## PROBLEM STATEMENT:
Please say how many lines in the records below contain the word "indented", giving only the number.

○ ○ ○ ○

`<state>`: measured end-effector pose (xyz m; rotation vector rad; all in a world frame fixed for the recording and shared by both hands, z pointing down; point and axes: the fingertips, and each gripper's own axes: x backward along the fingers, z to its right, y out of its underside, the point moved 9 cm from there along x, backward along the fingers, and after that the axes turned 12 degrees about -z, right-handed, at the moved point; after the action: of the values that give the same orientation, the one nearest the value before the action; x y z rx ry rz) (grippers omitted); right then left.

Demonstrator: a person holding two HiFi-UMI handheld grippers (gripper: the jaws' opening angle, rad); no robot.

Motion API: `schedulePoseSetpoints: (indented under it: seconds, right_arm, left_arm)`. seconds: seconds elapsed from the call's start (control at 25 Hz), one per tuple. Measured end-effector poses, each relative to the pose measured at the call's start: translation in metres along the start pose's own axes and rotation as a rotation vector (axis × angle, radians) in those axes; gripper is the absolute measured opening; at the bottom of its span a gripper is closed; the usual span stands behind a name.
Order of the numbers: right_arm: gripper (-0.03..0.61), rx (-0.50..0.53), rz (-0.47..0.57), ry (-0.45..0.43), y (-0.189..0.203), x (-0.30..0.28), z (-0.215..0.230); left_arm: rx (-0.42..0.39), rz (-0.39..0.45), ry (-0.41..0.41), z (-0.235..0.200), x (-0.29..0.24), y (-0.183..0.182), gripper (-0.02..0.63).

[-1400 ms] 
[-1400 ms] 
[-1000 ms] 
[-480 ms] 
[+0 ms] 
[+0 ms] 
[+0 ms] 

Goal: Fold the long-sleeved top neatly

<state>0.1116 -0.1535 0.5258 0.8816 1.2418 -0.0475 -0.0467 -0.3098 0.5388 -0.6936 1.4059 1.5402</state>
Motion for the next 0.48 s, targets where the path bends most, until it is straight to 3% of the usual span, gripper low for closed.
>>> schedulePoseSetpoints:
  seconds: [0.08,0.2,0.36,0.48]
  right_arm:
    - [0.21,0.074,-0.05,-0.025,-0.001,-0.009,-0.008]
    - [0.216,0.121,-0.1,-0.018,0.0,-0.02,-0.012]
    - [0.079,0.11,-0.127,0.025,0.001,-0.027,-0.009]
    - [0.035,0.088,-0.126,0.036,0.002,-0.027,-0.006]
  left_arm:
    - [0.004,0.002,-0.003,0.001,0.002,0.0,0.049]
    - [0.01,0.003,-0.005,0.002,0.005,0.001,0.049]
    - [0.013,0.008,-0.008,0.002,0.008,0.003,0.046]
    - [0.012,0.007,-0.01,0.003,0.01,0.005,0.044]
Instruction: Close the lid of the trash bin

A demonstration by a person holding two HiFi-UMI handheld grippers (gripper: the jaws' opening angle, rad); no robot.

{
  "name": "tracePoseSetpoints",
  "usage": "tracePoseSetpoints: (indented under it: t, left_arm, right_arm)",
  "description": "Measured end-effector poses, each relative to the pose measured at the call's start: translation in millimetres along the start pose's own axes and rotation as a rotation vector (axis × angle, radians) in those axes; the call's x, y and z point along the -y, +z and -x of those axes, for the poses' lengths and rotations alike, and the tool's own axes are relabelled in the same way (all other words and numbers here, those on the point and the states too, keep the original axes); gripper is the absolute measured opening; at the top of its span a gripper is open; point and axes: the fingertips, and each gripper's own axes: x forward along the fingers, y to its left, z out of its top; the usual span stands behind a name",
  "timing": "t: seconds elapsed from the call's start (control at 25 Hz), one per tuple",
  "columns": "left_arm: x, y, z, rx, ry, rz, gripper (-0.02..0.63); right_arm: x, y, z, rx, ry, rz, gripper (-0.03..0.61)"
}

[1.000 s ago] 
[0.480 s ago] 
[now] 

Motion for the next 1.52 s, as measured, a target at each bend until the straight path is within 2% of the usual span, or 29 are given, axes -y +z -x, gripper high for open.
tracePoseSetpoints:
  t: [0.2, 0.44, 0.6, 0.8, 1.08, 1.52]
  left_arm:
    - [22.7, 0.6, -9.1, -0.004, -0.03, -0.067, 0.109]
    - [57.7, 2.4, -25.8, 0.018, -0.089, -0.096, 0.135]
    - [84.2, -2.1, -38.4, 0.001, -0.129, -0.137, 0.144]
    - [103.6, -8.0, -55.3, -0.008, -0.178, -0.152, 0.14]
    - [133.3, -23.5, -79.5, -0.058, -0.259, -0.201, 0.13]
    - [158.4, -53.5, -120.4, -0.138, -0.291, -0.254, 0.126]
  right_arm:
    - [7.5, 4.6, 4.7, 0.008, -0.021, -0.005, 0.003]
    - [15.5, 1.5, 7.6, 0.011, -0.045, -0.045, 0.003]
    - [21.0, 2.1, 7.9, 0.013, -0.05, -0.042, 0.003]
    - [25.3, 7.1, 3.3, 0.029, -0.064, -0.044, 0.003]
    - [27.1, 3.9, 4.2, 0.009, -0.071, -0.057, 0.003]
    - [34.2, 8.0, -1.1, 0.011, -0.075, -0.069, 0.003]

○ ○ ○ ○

## RESPONSE BOX:
2